### WHAT IS BEING ASKED
All of the data below is to be printed again exactly.
>>>
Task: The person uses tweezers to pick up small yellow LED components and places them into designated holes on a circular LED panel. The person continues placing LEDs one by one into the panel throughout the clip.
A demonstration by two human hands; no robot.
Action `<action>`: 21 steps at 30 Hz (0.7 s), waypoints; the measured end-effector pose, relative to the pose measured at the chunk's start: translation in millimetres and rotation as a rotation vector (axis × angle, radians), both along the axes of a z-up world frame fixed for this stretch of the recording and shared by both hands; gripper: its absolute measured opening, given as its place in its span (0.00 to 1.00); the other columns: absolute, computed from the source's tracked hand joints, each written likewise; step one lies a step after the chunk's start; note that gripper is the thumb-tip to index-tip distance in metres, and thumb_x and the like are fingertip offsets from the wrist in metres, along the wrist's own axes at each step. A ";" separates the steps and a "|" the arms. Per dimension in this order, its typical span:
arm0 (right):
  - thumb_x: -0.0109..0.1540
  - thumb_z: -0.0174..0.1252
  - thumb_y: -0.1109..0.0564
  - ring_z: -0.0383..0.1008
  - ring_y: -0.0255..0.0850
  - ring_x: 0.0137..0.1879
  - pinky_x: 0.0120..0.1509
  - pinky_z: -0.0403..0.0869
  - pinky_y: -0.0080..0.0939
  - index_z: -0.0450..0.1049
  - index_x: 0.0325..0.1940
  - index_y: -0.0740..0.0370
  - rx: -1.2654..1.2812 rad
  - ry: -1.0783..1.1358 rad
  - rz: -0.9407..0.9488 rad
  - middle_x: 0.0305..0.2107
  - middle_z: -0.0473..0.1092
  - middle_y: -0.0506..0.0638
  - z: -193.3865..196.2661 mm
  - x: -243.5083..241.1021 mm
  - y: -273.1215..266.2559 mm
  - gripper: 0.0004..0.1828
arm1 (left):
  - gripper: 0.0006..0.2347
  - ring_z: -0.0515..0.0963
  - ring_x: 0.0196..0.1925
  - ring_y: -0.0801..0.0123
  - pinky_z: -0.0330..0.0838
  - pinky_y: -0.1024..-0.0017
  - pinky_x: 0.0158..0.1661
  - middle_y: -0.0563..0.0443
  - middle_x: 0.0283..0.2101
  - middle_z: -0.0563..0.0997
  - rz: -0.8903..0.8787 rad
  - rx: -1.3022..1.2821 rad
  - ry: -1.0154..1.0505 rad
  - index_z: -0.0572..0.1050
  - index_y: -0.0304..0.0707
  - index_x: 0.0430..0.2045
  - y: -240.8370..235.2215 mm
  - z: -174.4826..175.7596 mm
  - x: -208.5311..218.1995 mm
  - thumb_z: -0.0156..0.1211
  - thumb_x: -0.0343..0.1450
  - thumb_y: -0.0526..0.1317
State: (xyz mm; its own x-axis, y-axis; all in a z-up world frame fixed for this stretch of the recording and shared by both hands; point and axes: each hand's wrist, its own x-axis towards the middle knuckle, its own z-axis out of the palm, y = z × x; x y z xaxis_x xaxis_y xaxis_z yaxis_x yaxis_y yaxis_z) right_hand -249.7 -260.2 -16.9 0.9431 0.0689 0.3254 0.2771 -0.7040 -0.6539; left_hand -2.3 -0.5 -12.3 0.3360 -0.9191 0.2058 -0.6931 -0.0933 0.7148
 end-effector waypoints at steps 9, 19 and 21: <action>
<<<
### WRITTEN RESPONSE
Task: The person uses tweezers to pick up small yellow LED components and places them into designated holes on a circular LED panel. The person continues placing LEDs one by one into the panel throughout the clip.
A demonstration by two human hands; no robot.
Action `<action>`: 21 steps at 30 Hz (0.7 s), waypoints; the measured end-effector pose, relative to the pose measured at the chunk's start: translation in millimetres and rotation as a rotation vector (axis × angle, radians), both along the axes of a z-up world frame fixed for this stretch of the recording and shared by both hands; gripper: its absolute measured opening, given as its place in its span (0.00 to 1.00); the other columns: absolute, computed from the source's tracked hand joints, each written likewise; step one lies a step after the chunk's start; note that gripper is the thumb-tip to index-tip distance in metres, and thumb_x and the like are fingertip offsets from the wrist in metres, along the wrist's own axes at each step. A ";" separates the steps and a "|" the arms. Per dimension in this order, its typical span:
arm0 (right):
  - thumb_x: -0.0109..0.1540
  - thumb_z: -0.0174..0.1252
  - thumb_y: -0.1109..0.0564
  - ring_z: -0.0383..0.1008
  - ring_y: -0.0255..0.0850
  - ring_x: 0.0137..0.1879
  - pinky_x: 0.0120..0.1509
  - pinky_z: -0.0403..0.0869
  - pinky_y: -0.0080..0.0939
  - index_z: -0.0450..0.1049
  - index_x: 0.0325..0.1940
  - index_y: -0.0740..0.0370
  - rx: -1.2654..1.2812 rad
  - ry: -1.0783..1.1358 rad
  - rz: -0.9407..0.9488 rad
  - middle_x: 0.0305..0.2107
  - middle_z: -0.0473..0.1092
  - middle_y: -0.0506..0.0638
  - z: -193.3865..196.2661 mm
  - x: -243.5083..241.1021 mm
  - y: -273.1215..266.2559 mm
  - gripper: 0.0004..0.1828
arm1 (left):
  - gripper: 0.0006..0.2347
  - ring_z: -0.0515..0.0963
  - ring_x: 0.0196..0.1925
  - ring_y: -0.0801..0.0123
  - pinky_z: -0.0330..0.0838
  - pinky_y: -0.1024..-0.0017
  - pinky_x: 0.0158..0.1661
  - middle_y: -0.0563..0.0443
  - middle_x: 0.0283..0.2101
  - middle_z: -0.0563..0.0997
  - rz: -0.8903..0.8787 rad
  - rx: -1.3022..1.2821 rad
  - ry: -1.0154..1.0505 rad
  - index_z: -0.0572..0.1050
  - index_y: -0.0304..0.0707
  - index_x: 0.0430..0.2045
  - y: -240.8370..235.2215 mm
  - z: -174.4826..175.7596 mm
  - x: -208.5311..218.1995 mm
  - thumb_z: -0.0156..0.1211
  - thumb_x: -0.0343..0.1450
  - thumb_y: -0.0526..0.1317
State: (xyz mm; its own x-axis, y-axis; all in a z-up world frame fixed for this stretch of the recording and shared by both hands; point and axes: each hand's wrist, its own x-axis towards the middle knuckle, its own z-axis out of the palm, y = z × x; x y z xaxis_x xaxis_y xaxis_z yaxis_x yaxis_y yaxis_z) right_hand -249.7 -260.2 -16.9 0.9431 0.0689 0.3254 0.2771 -0.7040 -0.6539; left_hand -2.3 -0.5 -12.3 0.3360 -0.9191 0.2058 -0.6931 -0.0933 0.7148
 end-effector waypoints at steps 9, 19 and 21: <action>

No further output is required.